**WHAT YOU NEED TO DO:** From the data below, copy exactly the lines that lie between the one holding "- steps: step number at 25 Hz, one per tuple" and the one holding "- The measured", including both, and nothing more.

**DATA BELOW:**

=== Begin Enclosure ===

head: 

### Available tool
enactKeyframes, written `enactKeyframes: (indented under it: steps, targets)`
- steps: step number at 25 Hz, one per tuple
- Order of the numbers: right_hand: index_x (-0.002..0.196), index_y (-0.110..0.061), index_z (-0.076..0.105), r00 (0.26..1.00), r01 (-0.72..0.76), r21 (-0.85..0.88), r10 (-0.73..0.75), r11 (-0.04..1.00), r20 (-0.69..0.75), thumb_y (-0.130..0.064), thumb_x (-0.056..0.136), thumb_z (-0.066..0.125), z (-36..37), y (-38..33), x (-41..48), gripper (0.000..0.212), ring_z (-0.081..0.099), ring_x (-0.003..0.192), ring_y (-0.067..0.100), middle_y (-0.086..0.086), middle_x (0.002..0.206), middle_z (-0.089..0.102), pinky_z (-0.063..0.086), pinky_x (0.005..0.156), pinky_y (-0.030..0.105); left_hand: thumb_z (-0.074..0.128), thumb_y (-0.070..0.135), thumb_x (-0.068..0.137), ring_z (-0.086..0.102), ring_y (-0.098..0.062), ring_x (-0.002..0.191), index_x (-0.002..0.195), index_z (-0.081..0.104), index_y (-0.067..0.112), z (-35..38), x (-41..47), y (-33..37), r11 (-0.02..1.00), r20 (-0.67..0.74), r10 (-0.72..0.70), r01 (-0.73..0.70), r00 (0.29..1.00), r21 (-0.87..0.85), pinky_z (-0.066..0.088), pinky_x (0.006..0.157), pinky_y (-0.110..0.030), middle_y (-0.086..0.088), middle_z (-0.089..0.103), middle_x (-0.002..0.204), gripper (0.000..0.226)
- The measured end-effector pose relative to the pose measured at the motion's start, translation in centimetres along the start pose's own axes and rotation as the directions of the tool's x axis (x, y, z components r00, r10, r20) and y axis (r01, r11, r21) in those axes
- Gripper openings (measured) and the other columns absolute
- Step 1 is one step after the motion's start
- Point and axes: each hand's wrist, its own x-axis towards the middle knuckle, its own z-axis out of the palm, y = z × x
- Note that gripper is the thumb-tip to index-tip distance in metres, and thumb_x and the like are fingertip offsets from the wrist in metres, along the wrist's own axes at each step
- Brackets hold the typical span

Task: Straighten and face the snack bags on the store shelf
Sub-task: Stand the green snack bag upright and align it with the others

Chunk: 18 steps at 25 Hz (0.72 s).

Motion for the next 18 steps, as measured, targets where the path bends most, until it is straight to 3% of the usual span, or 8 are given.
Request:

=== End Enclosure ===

**OUTPUT FOR THIS TASK:**
- steps: step number at 25 Hz, one per tuple
- Order of the numbers: right_hand: index_x (-0.002..0.196), index_y (-0.110..0.061), index_z (-0.076..0.105), r00 (0.26..1.00), r01 (-0.72..0.76), r21 (-0.85..0.88), r10 (-0.73..0.75), r11 (-0.04..1.00), r20 (-0.69..0.75), thumb_y (-0.130..0.064), thumb_x (-0.056..0.136), thumb_z (-0.066..0.125), z (-36..37), y (-38..33), x (-41..48), gripper (0.000..0.212), ring_z (-0.081..0.099), ring_x (-0.003..0.192), ring_y (-0.067..0.100), middle_y (-0.086..0.086), middle_x (0.002..0.206), middle_z (-0.089..0.102), pinky_z (-0.063..0.086), pinky_x (0.005..0.156), pinky_y (-0.030..0.105); left_hand: thumb_z (-0.074..0.128), thumb_y (-0.070..0.135), thumb_x (-0.068..0.137), ring_z (-0.086..0.102), ring_y (-0.098..0.062), ring_x (-0.002..0.191), index_x (-0.002..0.195), index_z (-0.081..0.104), index_y (-0.067..0.112), z (-35..38), x (-41..47), y (-33..37), r11 (-0.02..1.00), r20 (-0.67..0.74), r10 (-0.72..0.70), r01 (-0.73..0.70), r00 (0.29..1.00), r21 (-0.87..0.85), pinky_z (-0.066..0.088), pinky_x (0.006..0.157), pinky_y (-0.110..0.030), middle_y (-0.086..0.088), middle_z (-0.089..0.103), middle_x (-0.002..0.204), gripper (0.000..0.226)
- The measured end-effector pose relative to the pose measured at the motion's start, translation in centimetres along the start pose's own axes and rotation as the directions of the tool's x axis (x, y, z components r00, r10, r20) and y axis (r01, r11, r21) in those axes

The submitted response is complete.